Exercise material:
★ ★ ★ ★ ★ ★ ★

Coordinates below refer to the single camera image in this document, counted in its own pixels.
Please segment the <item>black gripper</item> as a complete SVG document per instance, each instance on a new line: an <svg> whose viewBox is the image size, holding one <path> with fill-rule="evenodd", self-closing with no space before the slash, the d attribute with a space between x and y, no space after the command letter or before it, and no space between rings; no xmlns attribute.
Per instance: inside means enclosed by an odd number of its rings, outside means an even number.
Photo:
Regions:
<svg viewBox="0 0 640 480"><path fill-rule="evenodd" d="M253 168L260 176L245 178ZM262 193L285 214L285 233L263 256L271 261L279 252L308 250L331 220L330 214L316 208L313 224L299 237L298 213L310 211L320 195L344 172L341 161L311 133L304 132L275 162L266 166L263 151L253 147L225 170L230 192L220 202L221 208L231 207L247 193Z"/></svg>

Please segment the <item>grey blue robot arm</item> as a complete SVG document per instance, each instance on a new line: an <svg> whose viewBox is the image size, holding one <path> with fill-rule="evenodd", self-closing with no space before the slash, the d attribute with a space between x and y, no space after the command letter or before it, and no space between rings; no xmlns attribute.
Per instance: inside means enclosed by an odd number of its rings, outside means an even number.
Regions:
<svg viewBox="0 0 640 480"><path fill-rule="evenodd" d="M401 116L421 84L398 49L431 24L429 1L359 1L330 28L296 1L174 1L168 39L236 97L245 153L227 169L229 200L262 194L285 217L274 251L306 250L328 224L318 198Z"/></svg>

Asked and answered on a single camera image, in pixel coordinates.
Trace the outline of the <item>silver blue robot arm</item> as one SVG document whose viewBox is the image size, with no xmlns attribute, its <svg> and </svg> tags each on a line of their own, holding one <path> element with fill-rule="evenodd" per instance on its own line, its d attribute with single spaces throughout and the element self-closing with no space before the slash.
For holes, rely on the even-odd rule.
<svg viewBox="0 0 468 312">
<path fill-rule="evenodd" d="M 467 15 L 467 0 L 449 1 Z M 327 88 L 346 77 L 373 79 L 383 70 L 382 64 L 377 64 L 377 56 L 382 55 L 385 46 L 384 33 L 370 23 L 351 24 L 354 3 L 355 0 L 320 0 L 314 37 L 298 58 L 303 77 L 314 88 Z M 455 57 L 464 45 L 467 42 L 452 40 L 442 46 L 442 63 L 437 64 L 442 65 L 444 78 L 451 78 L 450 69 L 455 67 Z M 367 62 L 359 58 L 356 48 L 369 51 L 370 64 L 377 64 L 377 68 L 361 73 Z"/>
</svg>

★ ★ ★ ★ ★ ★ ★

Try it:
When transcribing the data, keep every line exactly as it is.

Written reply:
Coordinates below refer to the single camera image in this document, counted in its own pixels.
Please segment the <item>black gripper</item> as a complete SVG document per instance, each instance on a new line: an <svg> whose viewBox is the image size, holding one <path> with fill-rule="evenodd", self-closing with no space before the slash, the d attribute with a space between x and y, no space after the command letter or before it, and no space between rings; no xmlns attribute.
Per instance: inside means enclosed by an odd number of its rings, outside means an even number.
Photo:
Regions:
<svg viewBox="0 0 640 480"><path fill-rule="evenodd" d="M253 168L260 176L245 178ZM262 193L285 214L285 233L263 256L271 261L279 252L308 250L331 220L330 214L316 208L313 224L299 237L298 213L310 211L320 195L344 172L341 161L311 133L304 132L275 162L266 166L263 151L253 147L225 170L230 192L220 202L221 208L231 207L247 193Z"/></svg>

Please segment the <item>grey blue robot arm</item> as a complete SVG document per instance, each instance on a new line: an <svg> whose viewBox is the image size, holding one <path> with fill-rule="evenodd", self-closing with no space before the slash, the d attribute with a space between x and y, no space after the command letter or before it, and no space between rings; no xmlns attribute.
Per instance: inside means enclosed by an odd number of its rings, outside means an even number.
Regions:
<svg viewBox="0 0 640 480"><path fill-rule="evenodd" d="M401 116L421 84L398 49L431 24L429 1L359 1L330 28L296 1L174 1L168 39L236 97L245 153L227 169L229 200L262 194L285 217L274 251L306 250L328 224L318 198Z"/></svg>

Asked and answered on a single camera image, in pixel coordinates.
Trace the outline of the <item>silver blue robot arm</item> as one SVG document whose viewBox is the image size, with no xmlns attribute, its <svg> and </svg> tags each on a line of their own, holding one <path> element with fill-rule="evenodd" per instance on its own line, its d attribute with single spaces throughout and the element self-closing with no space before the slash.
For holes, rely on the even-odd rule.
<svg viewBox="0 0 468 312">
<path fill-rule="evenodd" d="M 467 15 L 467 0 L 449 1 Z M 327 88 L 346 77 L 373 79 L 383 70 L 382 64 L 377 64 L 377 56 L 382 55 L 385 46 L 384 33 L 370 23 L 351 24 L 354 3 L 355 0 L 320 0 L 314 37 L 298 58 L 303 77 L 314 88 Z M 455 57 L 464 45 L 467 42 L 452 40 L 442 46 L 442 63 L 437 64 L 442 65 L 444 78 L 451 78 L 450 69 L 455 67 Z M 367 62 L 359 58 L 356 48 L 369 51 L 370 64 L 377 64 L 377 68 L 361 73 Z"/>
</svg>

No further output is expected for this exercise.